Paru en premier sur (source): journal La Presse
Putain, paru au Seuil en 2001, est le seul livre des années 2000-2004 qui figure dans notre liste, mais c’est celui qui domine, et de loin, tous les autres livres cités sur un quart de siècle. Plus de la moitié des participants ont inscrit Putain dans leurs choix, et souvent en première position, ce qui a fait exploser son pointage.
Publié à 7h00
Nelly Arcan correspond parfaitement à l’idée qu’on se faisait en lançant ce projet, puisque 25 ans plus tard, on ne peut plus parler d’un effet de mode : Putain est devenu, à n’en pas douter, un nouveau classique, qui continue d’influencer ce qui s’écrit, et la culture en général, 15 ans après la mort tragique de son autrice.
Ce livre-là n’aurait pas survécu s’il n’avait pas été puissant, s’il ne nous parlait pas encore aujourd’hui, et peut-être même davantage qu’à sa sortie, puisqu’il n’a jamais été aussi actuel. En écrivant sur son passé d’escorte et ses obsessions personnelles, Arcan a exposé frontalement des thèmes qui agitent notre société, non sans se mettre en danger.
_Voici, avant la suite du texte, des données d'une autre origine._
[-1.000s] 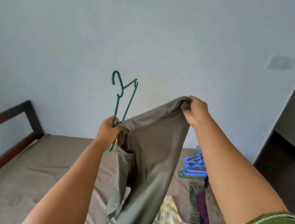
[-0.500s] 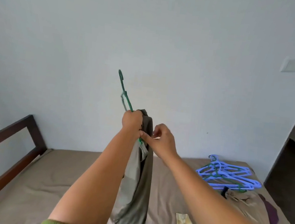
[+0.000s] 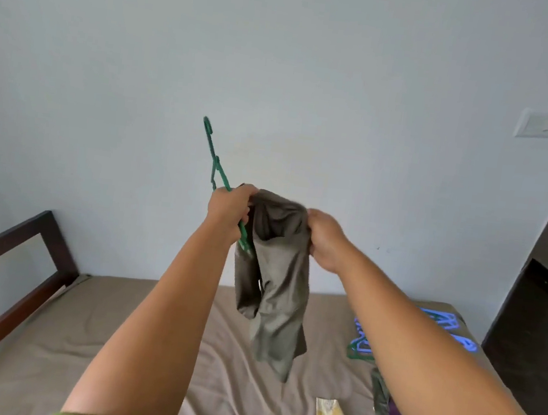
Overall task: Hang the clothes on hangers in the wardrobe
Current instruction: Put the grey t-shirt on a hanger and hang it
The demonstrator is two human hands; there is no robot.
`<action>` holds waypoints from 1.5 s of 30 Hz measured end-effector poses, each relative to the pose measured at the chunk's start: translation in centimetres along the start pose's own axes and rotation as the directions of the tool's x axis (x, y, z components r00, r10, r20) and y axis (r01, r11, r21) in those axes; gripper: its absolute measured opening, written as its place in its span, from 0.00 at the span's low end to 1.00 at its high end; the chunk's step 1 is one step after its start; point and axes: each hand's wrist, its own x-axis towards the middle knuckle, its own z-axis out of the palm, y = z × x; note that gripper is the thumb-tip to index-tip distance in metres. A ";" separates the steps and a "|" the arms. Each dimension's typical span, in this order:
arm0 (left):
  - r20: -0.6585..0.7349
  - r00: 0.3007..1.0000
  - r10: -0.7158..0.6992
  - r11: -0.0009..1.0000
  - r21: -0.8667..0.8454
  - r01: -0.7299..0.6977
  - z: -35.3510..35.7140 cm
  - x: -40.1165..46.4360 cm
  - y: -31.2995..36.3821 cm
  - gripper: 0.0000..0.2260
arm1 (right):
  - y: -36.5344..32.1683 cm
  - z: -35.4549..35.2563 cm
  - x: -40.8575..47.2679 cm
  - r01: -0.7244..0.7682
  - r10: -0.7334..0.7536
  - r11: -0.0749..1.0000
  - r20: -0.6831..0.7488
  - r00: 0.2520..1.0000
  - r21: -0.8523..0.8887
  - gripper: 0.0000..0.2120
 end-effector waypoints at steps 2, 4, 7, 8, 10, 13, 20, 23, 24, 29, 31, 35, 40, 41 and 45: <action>0.097 0.993 0.061 0.982 0.170 -0.077 -0.8 -0.1 0.1 0.16 | -1.9 -1.2 0.7 0.001 -0.002 1.000 -0.039 0.999 -0.025 0.14; 0.121 0.982 0.148 0.920 0.347 -0.182 -1.3 -0.7 0.3 0.17 | -2.7 -2.3 1.6 -0.033 0.029 0.995 -0.048 0.998 -0.096 0.14; 0.242 0.942 0.233 0.865 0.391 -0.314 -2.9 -1.6 1.0 0.21 | -3.1 -3.3 2.4 -0.079 0.068 0.948 -0.044 0.997 -0.310 0.19; 0.334 0.922 0.195 0.881 0.354 -0.315 -3.6 -1.8 1.2 0.22 | -3.2 -3.7 2.5 -0.073 0.060 0.928 -0.047 0.997 -0.364 0.23; 0.477 0.875 0.086 0.904 0.332 -0.269 -5.2 -1.8 1.4 0.22 | -3.4 -4.6 2.7 -0.065 0.043 0.896 -0.061 0.997 -0.439 0.24; 0.571 0.821 -0.001 0.907 0.346 -0.240 -7.2 -1.4 1.0 0.25 | -4.0 -5.9 2.9 -0.045 -0.001 0.896 -0.105 0.994 -0.442 0.14; 0.579 0.813 -0.064 0.946 0.296 -0.136 -10.3 -1.9 0.1 0.33 | -5.6 -9.1 4.0 -0.156 0.022 0.878 -0.288 0.958 -0.453 0.14; 0.568 0.821 -0.060 0.932 0.327 -0.158 -10.4 -2.0 0.4 0.30 | -6.4 -9.8 3.7 -0.185 0.054 0.875 -0.290 0.956 -0.447 0.23; 0.558 0.827 -0.062 0.921 0.352 -0.169 -10.6 -1.9 0.5 0.28 | -6.7 -10.2 3.6 -0.198 0.069 0.875 -0.291 0.954 -0.442 0.23; 0.570 0.817 -0.094 0.884 0.425 -0.195 -10.6 -1.7 0.0 0.29 | -7.4 -11.2 2.6 -0.119 0.083 0.875 -0.098 0.992 -0.470 0.17; 0.573 0.814 -0.095 0.877 0.435 -0.204 -10.0 -1.7 -0.4 0.29 | -7.4 -10.4 2.4 -0.047 0.011 0.807 -0.064 0.998 -0.589 0.17; 0.588 0.806 -0.068 0.847 0.460 -0.265 -9.2 -1.4 -0.6 0.34 | -6.7 -9.0 2.4 0.008 -0.081 0.584 -0.049 0.996 -0.812 0.18; 0.574 0.817 -0.047 0.820 0.490 -0.297 -9.1 -1.1 -1.0 0.33 | -6.2 -7.9 2.7 0.076 -0.161 0.360 0.018 0.987 -0.930 0.16; 0.572 0.820 -0.034 0.803 0.504 -0.318 -8.6 -1.0 -1.3 0.31 | -6.2 -7.2 2.8 0.086 -0.161 0.334 0.033 0.986 -0.938 0.16; 0.523 0.850 0.060 0.827 0.451 -0.336 -6.5 -1.0 -3.2 0.26 | -6.8 -4.5 2.5 0.195 -0.259 0.348 0.106 0.960 -0.917 0.17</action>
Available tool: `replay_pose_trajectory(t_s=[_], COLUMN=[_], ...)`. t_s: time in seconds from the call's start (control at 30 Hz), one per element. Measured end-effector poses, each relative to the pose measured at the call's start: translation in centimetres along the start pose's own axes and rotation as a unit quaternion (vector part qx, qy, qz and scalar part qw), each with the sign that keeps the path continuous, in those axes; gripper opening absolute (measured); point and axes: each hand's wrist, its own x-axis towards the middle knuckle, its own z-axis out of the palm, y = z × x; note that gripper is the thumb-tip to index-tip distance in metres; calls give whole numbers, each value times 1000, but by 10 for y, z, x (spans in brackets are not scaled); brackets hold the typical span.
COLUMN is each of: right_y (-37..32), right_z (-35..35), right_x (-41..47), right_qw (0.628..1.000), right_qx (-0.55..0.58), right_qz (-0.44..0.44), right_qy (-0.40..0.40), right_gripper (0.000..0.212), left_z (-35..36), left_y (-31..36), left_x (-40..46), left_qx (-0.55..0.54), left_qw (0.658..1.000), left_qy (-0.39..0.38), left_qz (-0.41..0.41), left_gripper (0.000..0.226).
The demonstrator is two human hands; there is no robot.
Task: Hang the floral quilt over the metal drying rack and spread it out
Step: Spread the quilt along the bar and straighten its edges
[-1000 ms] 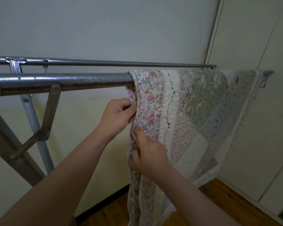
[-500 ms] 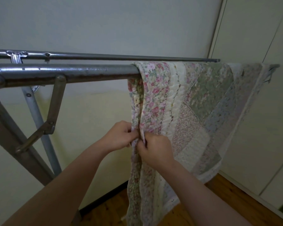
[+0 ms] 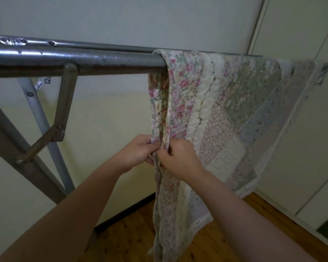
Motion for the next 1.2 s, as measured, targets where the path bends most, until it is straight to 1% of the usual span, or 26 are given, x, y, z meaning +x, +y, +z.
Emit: replay_pose_trajectory(t_s=[0.1,0.17,0.23,0.3,0.37,0.43,0.5,0.57,0.63,0.73,0.8,0.9,1.03,1.07,1.17,1.2], right_y=[-2,-2,-1,0,0,1,4,10,14,16,14,10,6,5,4,5], right_z=[3,4,3,1,-2,-4,-1,4,12,23,27,30,38,42,53,56], right_x=[1,1,0,0,3,4,1,-6,-13,-16,-14,-13,-15,-16,-22,-24], right_qw=[1000,1000,1000,999,996,992,987,984,981,978,977,976,971,970,967,964], right_qx=[-13,-9,-14,-29,-57,-91,-117,-128,-138,-147,-148,-146,-147,-146,-146,-144], right_qz=[-8,-9,-10,-21,-36,-39,-32,-18,-4,9,9,5,35,39,39,45], right_qy=[-3,-2,-17,-37,-54,-77,-104,-120,-134,-145,-153,-161,-187,-190,-207,-220], right_gripper=[49,50,48,46,47,49,49,48,46,44,43,43,22,23,41,42], left_z=[2,4,5,4,2,0,-1,-1,2,8,11,13,14,13,9,8], left_y=[1,-1,-2,2,12,23,31,36,42,44,40,36,39,41,47,48], left_x=[2,3,2,2,4,8,12,15,16,18,19,19,20,20,22,21], left_qx=[-15,-20,-13,-14,-23,9,56,46,22,-23,-53,-77,-129,-144,-211,-226], left_qw=[1000,1000,1000,999,995,985,975,969,963,968,971,973,977,976,966,963], left_qy=[22,24,18,33,89,143,170,197,215,199,201,197,145,134,116,117], left_qz=[8,3,-6,0,43,97,130,145,161,149,118,96,90,90,89,91], left_gripper=[40,45,45,46,44,40,43,44,40,23,21,23,15,16,33,37])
Dans ce récit à mi-chemin entre la littérature et la philosophie, qui ressemble à un chant lancinant où se mêlent la douleur et la colère, Arcan a mis la table, sans le savoir à l’époque, pour les décennies à venir. Elle n’a jamais pu savoir à quel point.
Lorsque j’annonce à Martine-Emmanuelle Lapointe, professeure de littérature à l’Université de Montréal, que c’est Putain de Nelly Arcan qui est au sommet, elle est émue, et moi aussi. « Quand on pense à comment ce livre-là a été reçu à l’époque », dit-elle.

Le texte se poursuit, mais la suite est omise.